Père dénaturé, malheureux politique,
Esclave ambitieux d’une peur chimérique,
Polyeucte est donc mort ! et par vos cruautés
Vous pensez conserver vos tristes dignités !
La faveur que pour lui je vous avois offerte,
Au lieu de le sauver, précipite sa perte !
J’ai prié, menacé, mais sans vous émouvoir ;
Et vous m’avez cru fourbe, ou de peu de pouvoir !
Eh bien ! à vos dépens vous verrez que Sévère
Ne se vante jamais que de ce qu’il peut faire ;
Et par votre ruine il vous fera juger
Que qui peut bien vous perdre eût pu vous protéger.

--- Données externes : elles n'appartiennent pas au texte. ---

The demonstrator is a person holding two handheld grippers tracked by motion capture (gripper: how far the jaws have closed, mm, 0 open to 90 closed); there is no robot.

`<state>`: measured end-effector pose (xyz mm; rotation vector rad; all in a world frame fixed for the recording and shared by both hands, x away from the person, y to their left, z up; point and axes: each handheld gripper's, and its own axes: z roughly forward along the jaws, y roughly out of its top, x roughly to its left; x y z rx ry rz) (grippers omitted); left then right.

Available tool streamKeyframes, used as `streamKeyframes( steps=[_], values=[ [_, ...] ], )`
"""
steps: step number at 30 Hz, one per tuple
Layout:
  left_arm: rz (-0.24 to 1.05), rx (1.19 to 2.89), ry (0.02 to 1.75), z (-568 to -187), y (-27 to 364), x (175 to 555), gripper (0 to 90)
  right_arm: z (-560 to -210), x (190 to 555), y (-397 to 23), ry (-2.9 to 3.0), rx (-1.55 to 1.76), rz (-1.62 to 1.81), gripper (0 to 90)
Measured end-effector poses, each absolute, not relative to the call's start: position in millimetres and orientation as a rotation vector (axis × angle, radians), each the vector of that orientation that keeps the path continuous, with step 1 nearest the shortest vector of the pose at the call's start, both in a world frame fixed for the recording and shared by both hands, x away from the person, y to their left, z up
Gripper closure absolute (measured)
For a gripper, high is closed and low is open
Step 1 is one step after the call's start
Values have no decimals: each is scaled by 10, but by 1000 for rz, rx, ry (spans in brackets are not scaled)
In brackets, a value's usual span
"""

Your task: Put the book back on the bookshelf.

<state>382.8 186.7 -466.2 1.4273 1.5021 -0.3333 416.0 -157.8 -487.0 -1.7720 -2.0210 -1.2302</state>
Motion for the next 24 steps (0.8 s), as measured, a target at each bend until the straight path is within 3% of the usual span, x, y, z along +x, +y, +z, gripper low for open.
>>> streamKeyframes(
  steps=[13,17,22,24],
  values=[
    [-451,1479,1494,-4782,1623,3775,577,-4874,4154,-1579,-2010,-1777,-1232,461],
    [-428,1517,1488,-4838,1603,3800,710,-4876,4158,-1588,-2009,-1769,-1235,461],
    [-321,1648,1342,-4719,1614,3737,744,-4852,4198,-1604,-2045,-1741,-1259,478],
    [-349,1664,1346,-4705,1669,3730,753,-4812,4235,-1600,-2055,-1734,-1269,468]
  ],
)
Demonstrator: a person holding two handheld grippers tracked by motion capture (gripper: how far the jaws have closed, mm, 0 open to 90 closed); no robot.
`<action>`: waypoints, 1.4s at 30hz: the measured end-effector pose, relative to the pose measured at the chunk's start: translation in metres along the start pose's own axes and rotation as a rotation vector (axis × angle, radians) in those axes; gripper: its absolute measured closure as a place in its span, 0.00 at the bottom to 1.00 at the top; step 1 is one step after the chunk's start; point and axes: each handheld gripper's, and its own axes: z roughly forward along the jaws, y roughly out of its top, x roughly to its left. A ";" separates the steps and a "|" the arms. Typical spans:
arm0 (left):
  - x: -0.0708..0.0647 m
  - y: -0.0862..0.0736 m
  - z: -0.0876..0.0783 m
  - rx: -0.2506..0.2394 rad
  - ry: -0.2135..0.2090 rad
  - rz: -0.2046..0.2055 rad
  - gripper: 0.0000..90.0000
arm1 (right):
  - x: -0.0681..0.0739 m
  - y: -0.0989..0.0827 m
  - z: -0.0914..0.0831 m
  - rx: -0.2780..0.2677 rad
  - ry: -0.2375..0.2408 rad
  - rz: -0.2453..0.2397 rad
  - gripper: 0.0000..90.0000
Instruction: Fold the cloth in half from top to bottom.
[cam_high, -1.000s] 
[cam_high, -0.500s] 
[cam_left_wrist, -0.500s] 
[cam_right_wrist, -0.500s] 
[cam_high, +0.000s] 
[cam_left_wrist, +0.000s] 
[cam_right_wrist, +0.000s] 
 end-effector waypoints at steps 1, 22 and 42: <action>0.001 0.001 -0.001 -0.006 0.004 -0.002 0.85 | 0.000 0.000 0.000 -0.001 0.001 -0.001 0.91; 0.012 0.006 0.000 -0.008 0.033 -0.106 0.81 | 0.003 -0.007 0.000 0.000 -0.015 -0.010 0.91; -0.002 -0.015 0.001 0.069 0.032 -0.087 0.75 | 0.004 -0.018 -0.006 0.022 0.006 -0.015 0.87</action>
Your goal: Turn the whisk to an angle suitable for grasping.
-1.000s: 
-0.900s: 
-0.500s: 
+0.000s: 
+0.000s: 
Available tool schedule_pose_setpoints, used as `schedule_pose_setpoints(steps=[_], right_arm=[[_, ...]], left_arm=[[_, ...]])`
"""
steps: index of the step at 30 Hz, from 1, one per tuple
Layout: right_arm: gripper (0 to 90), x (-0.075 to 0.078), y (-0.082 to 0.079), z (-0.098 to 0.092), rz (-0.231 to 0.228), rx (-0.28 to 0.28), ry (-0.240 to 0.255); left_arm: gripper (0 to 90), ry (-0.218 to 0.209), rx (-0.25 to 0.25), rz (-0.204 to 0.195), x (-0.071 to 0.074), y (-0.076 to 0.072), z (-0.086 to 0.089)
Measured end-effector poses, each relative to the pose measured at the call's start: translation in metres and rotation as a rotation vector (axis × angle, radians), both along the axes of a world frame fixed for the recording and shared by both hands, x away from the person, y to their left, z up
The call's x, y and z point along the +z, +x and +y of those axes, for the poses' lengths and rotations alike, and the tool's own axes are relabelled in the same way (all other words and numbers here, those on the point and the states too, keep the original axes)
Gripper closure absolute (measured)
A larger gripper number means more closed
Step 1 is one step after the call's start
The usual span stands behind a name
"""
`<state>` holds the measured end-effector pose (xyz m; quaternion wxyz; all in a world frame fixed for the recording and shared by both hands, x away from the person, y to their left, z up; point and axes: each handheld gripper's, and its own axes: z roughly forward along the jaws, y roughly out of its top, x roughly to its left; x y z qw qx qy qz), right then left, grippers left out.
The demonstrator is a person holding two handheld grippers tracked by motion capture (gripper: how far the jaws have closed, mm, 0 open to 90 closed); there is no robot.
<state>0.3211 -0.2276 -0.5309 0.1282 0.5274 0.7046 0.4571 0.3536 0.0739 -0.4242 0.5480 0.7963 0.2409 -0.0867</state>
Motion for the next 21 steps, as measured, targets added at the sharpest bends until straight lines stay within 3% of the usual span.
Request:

Continuez aux dieux ce service fidèle,
Par de telles horreurs montrez-leur votre zèle.
Adieu ; mais quand l’orage éclatera sur vous,
Ne doutez point du bras dont partiront les coups.

FÉLIX.

Arrêtez-vous, seigneur, et d’une âme apaisée
Souffrez que je vous livre une vengeance aisée.